Your task:
Copy, word for word, the opening line of the data and each line after it until the line that contains "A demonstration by", which is included. Leave the pictures out.

Data items
════════════════════

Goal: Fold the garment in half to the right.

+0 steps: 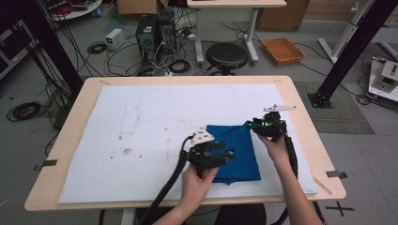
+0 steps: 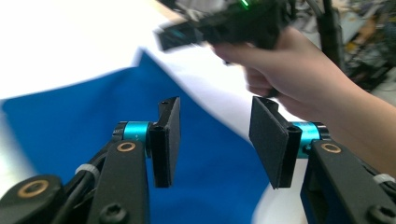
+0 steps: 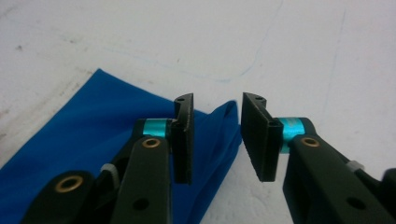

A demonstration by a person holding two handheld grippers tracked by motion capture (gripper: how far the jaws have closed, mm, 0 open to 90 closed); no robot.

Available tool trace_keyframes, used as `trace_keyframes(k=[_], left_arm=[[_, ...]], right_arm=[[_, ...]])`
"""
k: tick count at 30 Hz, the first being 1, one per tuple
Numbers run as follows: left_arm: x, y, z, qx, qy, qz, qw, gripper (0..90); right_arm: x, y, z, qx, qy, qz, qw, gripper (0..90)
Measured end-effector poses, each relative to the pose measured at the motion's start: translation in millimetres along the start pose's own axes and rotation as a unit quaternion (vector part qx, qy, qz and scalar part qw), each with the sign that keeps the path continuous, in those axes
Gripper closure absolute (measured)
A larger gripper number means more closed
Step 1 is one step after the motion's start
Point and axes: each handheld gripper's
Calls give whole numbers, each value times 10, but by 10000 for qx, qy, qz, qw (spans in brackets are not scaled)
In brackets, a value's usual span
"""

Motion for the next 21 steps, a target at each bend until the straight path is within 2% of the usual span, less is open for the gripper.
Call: trace_keyframes(k=[2, 5, 8, 12, 18, 20, 21], left_arm=[[-140, 28, 177, 66, 111, 93, 9999, 528], [-327, 47, 402, 127, 313, 145, 9993, 525], [-501, 34, 613, 149, 498, 244, 9983, 526], [-643, -8, 788, 123, 666, 275, 9973, 528], [-753, -66, 902, 126, 788, 334, 9963, 528], [-768, -67, 926, 140, 805, 352, 9960, 528], [-775, -64, 938, 142, 814, 342, 9960, 528]], right_arm=[[-26, -43, -74, -97, -49, -62, 9999, 715], [-16, -121, -171, -312, -69, -161, 9994, 896], [10, -177, -159, -336, -133, -226, 9991, 900], [61, -222, -98, -321, -223, -326, 9987, 900], [88, -247, -70, -293, -470, -340, 9979, 868], [115, -268, -69, -347, -535, -461, 9969, 791], [120, -278, -51, -346, -522, -559, 9965, 786]])
Point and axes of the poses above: each handheld gripper's, and its own axes: z roughly backward along the jaws, y roughly out of its top, x roughly to its right, and after that the axes turned 8 degrees about x, right-handed
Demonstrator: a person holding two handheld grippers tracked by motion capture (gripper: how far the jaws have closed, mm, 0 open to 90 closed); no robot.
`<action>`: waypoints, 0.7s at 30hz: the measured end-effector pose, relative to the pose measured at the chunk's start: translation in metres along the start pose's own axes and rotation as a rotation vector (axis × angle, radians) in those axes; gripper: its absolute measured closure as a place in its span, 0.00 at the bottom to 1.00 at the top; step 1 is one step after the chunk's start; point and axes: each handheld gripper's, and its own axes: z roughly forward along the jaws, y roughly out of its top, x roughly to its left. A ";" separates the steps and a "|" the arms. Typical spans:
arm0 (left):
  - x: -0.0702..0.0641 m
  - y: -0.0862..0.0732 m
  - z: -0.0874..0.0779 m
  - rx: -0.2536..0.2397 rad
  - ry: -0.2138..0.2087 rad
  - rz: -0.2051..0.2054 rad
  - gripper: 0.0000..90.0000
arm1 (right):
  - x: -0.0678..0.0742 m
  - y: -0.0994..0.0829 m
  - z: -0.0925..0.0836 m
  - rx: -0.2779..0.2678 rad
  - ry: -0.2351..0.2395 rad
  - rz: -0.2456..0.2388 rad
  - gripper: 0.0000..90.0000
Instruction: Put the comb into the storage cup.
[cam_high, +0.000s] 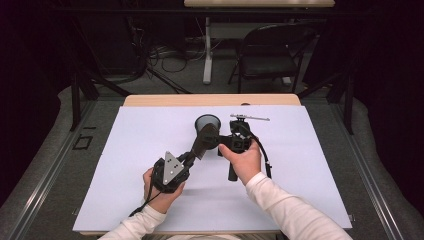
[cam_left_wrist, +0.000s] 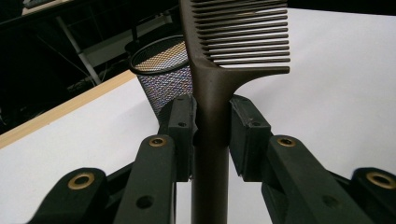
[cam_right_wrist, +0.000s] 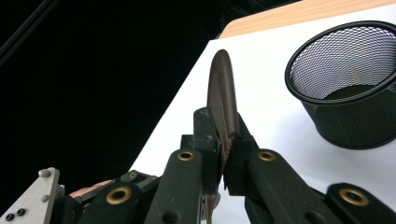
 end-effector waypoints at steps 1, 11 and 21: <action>0.000 0.000 0.000 0.001 0.000 0.001 0.80 | 0.000 0.000 0.000 0.001 0.000 -0.003 0.96; 0.000 -0.001 0.001 0.007 0.004 0.005 0.80 | 0.001 -0.001 0.000 0.002 0.006 -0.003 0.96; 0.000 -0.001 0.001 0.004 0.000 0.000 0.79 | 0.001 -0.001 0.000 0.007 0.004 -0.006 0.96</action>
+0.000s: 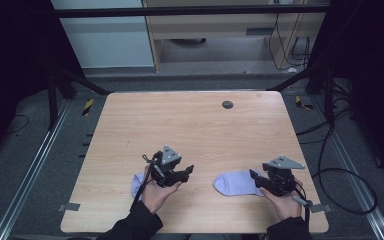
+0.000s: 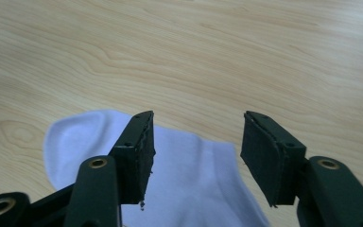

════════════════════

Written response:
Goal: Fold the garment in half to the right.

+0 steps: 
+0 steps: 
+0 steps: 

A demonstration by a person holding two handheld grippers tracked by motion capture (gripper: how far the jaws have closed, mm, 0 open to 90 closed); no robot.

Here the work on this exercise is complete.